JavaEE CDI - Contexts and Dependency Injection

CDI (Contexts and Dependency Injection) is a standard dependency injection framework included in Java EE 6 onwards. CDI is also part of the Eclipse MicroProfile project, a framework use for development of Microservice application.

CDI Releases

CDI Version Release Year
CDI 1.0 2009
CDI 1.1 2013
CDI 1.2 2014
CDI 2.0 2017
CDI 3.0 2020
CDI 4.0 2022

New Features

  • Removal of deprecated code
    Ex - @New qualifier which was deprecated in version 1.1
  • Change in Bean discovery Mode
    CDI 4.0 bean discovery mode is by default Annotated
  • Support for Java Module system ( introduced in Java v9)
  • Introducing CDI Lite

The “beans.xml” File

First, we must place a beans.xml file in the - src/main/resources/META-INF/ folder with bean-discovery-mode set to all or annotated
Even if this file doesn't contain any specific dependency Injection directives at all, it's required for getting CDI up and running.

bean.xml

<?xml version="1.0" encoding="UTF-8"?>
<beans xmlns="http://xmlns.jcp.org/xml/ns/javaee"
       xmlns:xsi="http://www.w3.org/2001/XMLSchema-instance"
       xsi:schemaLocation="http://xmlns.jcp.org/xml/ns/javaee http://xmlns.jcp.org/xml/ns/javaee/beans_1_1.xsd"
       bean-discovery-mode="all">
</beans>

Bean can be Injected using following injection:
- Fields
- Setter
- constructor

CDI Bean Scope

There are eight, differnt scopes defined for the bean as per Java EE specification

  1. @Dependent - Default scope of bean in CDI, It is bound to the scope of bean it get injected and won't be shared
  2. @RequestScoped – bound to the HTTP request
  3. @SessionScoped – bound to the HTTP session of an user
  4. @ApplicationScoped – it is like a Singleton bean, one instance per application.
  5. @ConversationScoped – bound to a conversation context.
  6. @ViewScope - Scope related to JSF
  7. @FlowScoped - Scope related to JSF
  8. @Transaction - Transactional scope

Important CDI annotations and their Usage

  • @Inject - Inject the dependency in client class.
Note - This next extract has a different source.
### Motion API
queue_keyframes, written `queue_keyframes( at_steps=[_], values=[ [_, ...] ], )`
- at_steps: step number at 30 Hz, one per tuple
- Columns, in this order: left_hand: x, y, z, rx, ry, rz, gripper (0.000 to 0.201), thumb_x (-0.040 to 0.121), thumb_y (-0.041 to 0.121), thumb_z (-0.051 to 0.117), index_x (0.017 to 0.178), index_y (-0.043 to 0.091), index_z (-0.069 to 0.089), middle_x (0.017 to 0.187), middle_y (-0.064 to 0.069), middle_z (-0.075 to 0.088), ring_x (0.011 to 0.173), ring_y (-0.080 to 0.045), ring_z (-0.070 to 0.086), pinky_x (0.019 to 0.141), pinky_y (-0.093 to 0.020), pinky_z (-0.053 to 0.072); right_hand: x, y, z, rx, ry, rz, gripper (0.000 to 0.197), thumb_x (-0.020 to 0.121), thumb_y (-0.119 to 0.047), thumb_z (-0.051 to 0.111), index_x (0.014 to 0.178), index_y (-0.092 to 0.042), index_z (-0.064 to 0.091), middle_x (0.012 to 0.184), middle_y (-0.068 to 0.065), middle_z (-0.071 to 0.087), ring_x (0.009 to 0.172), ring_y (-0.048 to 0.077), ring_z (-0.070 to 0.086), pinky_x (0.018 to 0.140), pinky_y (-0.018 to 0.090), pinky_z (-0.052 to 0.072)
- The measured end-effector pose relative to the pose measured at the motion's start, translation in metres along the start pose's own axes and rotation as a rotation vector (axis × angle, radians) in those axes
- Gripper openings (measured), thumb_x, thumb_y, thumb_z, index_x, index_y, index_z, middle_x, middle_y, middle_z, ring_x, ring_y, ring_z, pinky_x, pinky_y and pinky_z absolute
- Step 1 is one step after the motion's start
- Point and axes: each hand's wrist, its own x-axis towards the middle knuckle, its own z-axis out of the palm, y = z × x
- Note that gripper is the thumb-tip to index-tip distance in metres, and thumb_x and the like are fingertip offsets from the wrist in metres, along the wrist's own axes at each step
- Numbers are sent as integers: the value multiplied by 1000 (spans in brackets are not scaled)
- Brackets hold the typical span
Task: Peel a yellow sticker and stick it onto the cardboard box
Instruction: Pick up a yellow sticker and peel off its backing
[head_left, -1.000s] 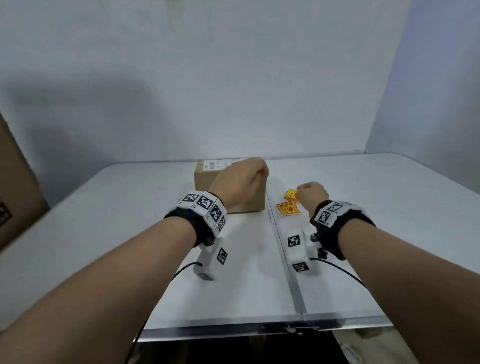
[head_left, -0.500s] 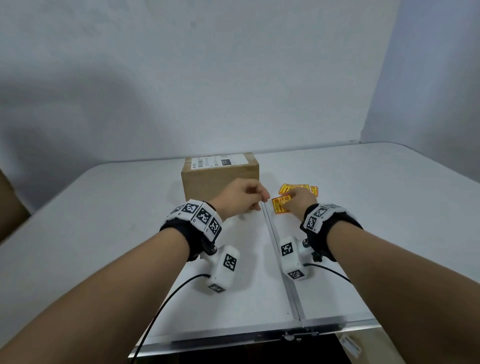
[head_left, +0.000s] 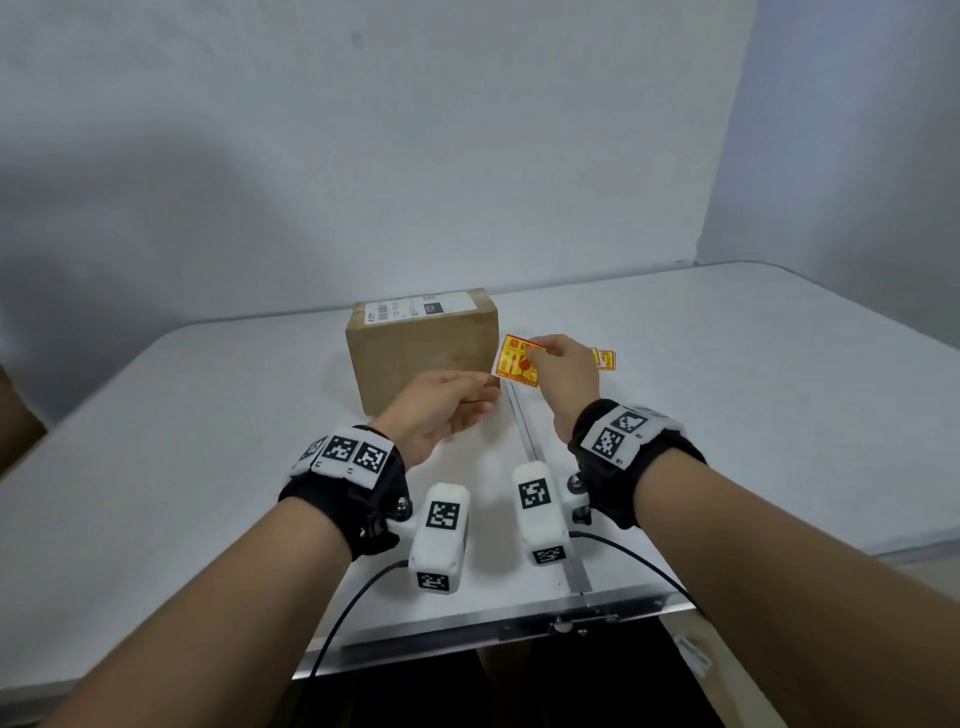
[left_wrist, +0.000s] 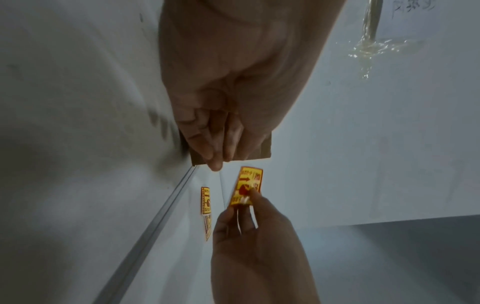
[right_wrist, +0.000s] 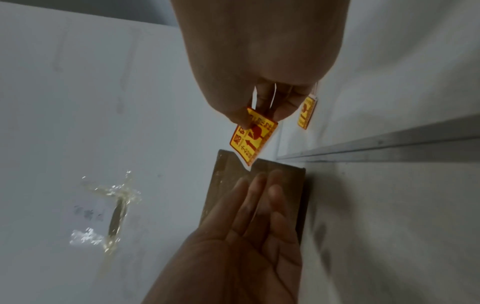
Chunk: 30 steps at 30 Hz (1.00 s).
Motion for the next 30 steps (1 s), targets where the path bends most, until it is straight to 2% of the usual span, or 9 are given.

  • @Default - refers to default implementation. CDI, by default, annotates all the implementations of an interface with the @Default annotation.

  • @Named - If a service has multiple implementation then to remove the ambiquity we can use @Named annotation. It also make bean accessible to Expression Language.The bean is accessed by using the bean name with the first letter in lowercase
    For example:

Service Implementation:

    @Named("GifFileEditor")
    public class GifFileEditor implements ImageFileEditor

Inject the dependency as follow:

    @Inject  
    private final @Named("GifFileEditor") ImageFileEditor imageFileEditor;
  • @Qualifier - CDI supports the use of custom qualifiers for qualifying dependencies and solving ambiguous injection points. They not only bind a semantic name to a service, but they bind injection metadata too. CDI uses the object’s type to resolve injections. When the type is insufficient to identify what instance to inject, then a custom @Qualifier annotation can be used to disambiguate concrete implementations.

  • @Produces - Dynamic approach for creating a bean that is managed by CDI container.

  • @Disposes - identify the dispose parameter of a disposer method. A disposer method allows the application to perform customized cleanup of an object returned by a producer method or producer field.